It was a moment before she handed them over, sudden reluctance slowing her down as, wide-eyed, she stared at him.
He looked at the pages of type, flicked through a few while his brain processed and the rage part grew inside.
‘Did you honestly think I’d sign this?’ He tore it straight down the middle and threw it. The pages frustratingly fluttered soundlessly to the floor so he pounded his fists on the table. He swore viciously at her expression. She had thought he’d sign it.
‘What kind of an idiot do you take me for? How can you expect me to believe you didn’t plan this when you have some twenty page document from your lawyer conveniently stripping me of all my rights?’
Her mouth opened. Shut again.
‘We are getting married as soon as it can be arranged.’
‘I am not marrying you,’ she repeated, clearly alarmed but fighting him still—showing her inner strength. But he didn’t have room in him for admiration right now.

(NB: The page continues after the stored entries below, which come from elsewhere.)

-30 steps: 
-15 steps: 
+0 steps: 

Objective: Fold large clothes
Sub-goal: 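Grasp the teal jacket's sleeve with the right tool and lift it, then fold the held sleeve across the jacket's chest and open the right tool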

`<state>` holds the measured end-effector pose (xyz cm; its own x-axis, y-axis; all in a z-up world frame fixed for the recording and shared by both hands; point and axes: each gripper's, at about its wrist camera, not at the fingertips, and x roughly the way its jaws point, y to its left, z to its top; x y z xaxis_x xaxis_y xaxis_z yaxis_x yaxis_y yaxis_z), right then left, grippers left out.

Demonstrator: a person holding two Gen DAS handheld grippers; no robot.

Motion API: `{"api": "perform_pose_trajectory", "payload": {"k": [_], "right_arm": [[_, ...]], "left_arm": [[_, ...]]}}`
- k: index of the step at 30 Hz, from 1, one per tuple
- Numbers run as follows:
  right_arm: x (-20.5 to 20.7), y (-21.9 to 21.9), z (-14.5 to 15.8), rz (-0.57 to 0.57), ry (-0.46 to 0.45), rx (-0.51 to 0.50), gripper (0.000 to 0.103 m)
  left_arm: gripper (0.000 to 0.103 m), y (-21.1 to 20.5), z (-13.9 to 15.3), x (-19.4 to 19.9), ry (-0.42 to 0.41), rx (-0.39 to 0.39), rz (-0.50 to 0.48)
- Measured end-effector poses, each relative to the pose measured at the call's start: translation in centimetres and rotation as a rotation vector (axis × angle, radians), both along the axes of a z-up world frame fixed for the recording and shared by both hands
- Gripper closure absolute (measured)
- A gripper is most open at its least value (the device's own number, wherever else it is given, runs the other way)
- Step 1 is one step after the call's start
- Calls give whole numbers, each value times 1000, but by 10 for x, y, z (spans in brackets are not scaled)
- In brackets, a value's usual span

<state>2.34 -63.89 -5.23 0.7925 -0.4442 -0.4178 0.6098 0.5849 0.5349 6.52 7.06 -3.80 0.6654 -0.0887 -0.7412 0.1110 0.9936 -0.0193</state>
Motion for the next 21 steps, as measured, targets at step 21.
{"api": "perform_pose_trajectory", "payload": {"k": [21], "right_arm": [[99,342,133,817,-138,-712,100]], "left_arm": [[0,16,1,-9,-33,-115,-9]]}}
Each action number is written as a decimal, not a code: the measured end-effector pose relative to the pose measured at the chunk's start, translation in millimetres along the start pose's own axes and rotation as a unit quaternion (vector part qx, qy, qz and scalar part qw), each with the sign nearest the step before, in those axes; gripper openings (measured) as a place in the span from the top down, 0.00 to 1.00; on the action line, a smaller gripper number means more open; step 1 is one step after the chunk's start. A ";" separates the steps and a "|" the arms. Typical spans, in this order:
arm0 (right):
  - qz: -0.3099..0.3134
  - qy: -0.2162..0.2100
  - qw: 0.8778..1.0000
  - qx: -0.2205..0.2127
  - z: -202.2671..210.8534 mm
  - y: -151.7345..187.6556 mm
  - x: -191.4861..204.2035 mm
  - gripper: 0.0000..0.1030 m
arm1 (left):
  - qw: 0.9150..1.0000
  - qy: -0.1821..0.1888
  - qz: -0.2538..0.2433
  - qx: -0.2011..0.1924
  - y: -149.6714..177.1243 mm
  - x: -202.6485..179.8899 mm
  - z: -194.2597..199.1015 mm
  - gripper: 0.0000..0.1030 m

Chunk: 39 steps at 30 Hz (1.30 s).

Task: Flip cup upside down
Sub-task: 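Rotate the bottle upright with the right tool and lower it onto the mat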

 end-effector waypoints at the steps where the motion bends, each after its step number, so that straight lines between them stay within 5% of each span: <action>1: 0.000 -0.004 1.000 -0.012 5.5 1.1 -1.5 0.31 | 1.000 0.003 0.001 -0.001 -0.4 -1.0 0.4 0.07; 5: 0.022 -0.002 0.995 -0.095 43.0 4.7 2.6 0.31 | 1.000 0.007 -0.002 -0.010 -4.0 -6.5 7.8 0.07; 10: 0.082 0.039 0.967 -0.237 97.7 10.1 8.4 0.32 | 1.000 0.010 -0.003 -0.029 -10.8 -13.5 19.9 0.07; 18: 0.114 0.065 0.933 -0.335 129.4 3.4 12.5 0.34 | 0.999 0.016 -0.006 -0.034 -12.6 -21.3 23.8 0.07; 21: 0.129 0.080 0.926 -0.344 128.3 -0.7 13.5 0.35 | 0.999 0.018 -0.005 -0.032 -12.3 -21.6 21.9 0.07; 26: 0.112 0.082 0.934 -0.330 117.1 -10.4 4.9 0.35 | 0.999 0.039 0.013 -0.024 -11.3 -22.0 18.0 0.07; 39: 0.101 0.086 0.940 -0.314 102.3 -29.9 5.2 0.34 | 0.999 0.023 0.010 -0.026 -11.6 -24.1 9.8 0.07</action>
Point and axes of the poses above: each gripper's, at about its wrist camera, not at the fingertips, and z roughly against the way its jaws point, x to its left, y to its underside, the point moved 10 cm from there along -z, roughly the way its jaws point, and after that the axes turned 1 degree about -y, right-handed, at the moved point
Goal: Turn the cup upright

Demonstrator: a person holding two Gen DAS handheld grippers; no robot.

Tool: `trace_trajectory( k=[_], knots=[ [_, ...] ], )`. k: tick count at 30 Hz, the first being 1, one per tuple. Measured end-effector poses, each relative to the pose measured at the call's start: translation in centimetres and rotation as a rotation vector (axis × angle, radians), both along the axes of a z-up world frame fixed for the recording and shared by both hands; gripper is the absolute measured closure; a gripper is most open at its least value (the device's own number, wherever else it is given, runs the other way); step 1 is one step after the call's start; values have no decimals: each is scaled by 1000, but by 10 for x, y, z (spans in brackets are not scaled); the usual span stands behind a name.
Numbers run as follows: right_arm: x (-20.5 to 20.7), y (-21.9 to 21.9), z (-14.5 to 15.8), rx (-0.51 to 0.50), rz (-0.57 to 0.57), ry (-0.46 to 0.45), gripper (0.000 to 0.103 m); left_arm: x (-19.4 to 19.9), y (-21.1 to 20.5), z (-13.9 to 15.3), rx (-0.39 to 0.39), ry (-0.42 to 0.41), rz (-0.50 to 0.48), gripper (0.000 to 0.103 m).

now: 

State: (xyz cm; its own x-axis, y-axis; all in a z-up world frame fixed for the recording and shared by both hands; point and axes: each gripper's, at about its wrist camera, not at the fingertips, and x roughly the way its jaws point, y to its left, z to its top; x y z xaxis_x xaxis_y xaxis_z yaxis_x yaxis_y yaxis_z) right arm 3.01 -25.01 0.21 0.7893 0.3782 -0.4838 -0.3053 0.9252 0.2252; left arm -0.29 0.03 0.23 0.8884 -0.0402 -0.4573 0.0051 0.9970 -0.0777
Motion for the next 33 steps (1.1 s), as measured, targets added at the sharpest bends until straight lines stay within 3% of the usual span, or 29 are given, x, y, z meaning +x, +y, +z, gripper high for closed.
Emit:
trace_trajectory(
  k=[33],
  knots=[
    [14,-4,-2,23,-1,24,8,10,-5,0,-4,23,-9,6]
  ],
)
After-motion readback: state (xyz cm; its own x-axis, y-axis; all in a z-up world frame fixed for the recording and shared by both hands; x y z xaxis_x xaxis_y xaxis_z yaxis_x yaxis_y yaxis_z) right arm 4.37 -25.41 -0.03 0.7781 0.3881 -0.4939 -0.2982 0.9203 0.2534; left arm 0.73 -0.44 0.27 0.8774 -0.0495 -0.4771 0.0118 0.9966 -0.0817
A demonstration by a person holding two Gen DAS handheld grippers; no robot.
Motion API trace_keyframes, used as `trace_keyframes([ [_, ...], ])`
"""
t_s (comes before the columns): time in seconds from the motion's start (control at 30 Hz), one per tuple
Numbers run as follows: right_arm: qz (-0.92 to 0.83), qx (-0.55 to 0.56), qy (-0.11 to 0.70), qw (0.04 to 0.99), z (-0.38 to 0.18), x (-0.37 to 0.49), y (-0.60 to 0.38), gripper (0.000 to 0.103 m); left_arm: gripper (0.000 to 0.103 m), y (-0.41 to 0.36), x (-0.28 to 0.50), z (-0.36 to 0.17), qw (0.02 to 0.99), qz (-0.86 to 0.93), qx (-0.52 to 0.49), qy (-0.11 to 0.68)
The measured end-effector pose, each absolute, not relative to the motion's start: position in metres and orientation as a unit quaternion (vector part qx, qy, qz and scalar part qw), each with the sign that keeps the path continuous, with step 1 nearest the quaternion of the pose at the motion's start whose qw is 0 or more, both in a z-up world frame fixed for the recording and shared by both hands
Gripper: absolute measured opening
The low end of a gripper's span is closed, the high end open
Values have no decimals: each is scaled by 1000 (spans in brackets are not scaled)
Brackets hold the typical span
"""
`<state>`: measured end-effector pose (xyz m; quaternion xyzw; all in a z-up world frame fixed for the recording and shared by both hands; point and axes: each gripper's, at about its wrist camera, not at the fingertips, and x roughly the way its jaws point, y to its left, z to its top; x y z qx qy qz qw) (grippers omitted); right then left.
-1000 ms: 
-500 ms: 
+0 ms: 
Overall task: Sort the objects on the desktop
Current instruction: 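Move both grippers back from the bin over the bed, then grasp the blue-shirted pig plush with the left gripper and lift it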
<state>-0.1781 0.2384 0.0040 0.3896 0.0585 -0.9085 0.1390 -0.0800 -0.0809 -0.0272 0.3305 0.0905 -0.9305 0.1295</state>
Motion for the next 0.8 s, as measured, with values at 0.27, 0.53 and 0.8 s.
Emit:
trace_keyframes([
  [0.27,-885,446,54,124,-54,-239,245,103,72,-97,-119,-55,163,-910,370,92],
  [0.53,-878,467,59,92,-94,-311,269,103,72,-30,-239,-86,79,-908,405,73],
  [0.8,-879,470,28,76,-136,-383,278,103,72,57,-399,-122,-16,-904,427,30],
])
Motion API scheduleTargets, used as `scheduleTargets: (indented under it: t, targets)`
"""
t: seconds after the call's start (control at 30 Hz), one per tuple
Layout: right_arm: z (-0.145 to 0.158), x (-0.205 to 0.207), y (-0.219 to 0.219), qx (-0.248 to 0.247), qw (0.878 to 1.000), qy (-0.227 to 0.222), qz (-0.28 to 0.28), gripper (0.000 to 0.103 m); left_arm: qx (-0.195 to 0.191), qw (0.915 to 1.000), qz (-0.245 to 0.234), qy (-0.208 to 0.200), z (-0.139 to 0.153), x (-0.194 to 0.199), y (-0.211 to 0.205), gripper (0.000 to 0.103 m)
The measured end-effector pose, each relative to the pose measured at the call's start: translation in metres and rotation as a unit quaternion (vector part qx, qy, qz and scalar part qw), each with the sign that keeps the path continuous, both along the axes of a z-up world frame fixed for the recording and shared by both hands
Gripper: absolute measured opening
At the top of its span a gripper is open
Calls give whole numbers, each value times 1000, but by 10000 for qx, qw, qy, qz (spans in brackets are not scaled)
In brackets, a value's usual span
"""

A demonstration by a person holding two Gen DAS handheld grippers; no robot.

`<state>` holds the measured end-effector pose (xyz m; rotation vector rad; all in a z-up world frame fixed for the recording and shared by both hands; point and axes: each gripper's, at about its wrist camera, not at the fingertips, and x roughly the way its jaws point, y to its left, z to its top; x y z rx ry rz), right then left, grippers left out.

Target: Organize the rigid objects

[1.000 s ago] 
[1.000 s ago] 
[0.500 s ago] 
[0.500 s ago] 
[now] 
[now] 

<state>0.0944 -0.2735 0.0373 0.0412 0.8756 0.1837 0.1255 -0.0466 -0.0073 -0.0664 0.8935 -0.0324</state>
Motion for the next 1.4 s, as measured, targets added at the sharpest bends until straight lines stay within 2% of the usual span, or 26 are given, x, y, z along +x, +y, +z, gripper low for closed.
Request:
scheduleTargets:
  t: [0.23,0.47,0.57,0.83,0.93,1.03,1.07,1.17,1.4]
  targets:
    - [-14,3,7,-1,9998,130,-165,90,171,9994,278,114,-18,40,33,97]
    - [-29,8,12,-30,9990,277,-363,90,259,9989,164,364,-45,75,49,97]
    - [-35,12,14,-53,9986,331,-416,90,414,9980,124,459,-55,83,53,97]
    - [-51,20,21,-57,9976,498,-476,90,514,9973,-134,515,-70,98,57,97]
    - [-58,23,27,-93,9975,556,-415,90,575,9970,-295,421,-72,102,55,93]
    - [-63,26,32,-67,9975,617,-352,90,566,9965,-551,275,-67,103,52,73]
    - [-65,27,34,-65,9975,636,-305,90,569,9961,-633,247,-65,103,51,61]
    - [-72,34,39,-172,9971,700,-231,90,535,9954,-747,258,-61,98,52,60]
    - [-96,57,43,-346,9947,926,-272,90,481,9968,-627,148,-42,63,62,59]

‘Yes, you are.’ He didn’t know how he was going to swing it, but no way in hell was he being shut out on this. Not again.
She looked stunned and visibly tried to pull herself together with deep breaths that, annoyingly, drew his attention to her full breasts. His already hard-wound body tightened a notch. Damn if he didn’t find her utterly desirable. Even now. Even when he knew how devious she really was.
‘We don’t need to do anything yet.’ She was trying to sound calm. Failing. ‘It’s so early on.’
‘We move on this right away.’
‘I don’t want people knowing about the baby.’ Vehemence flashed in her face.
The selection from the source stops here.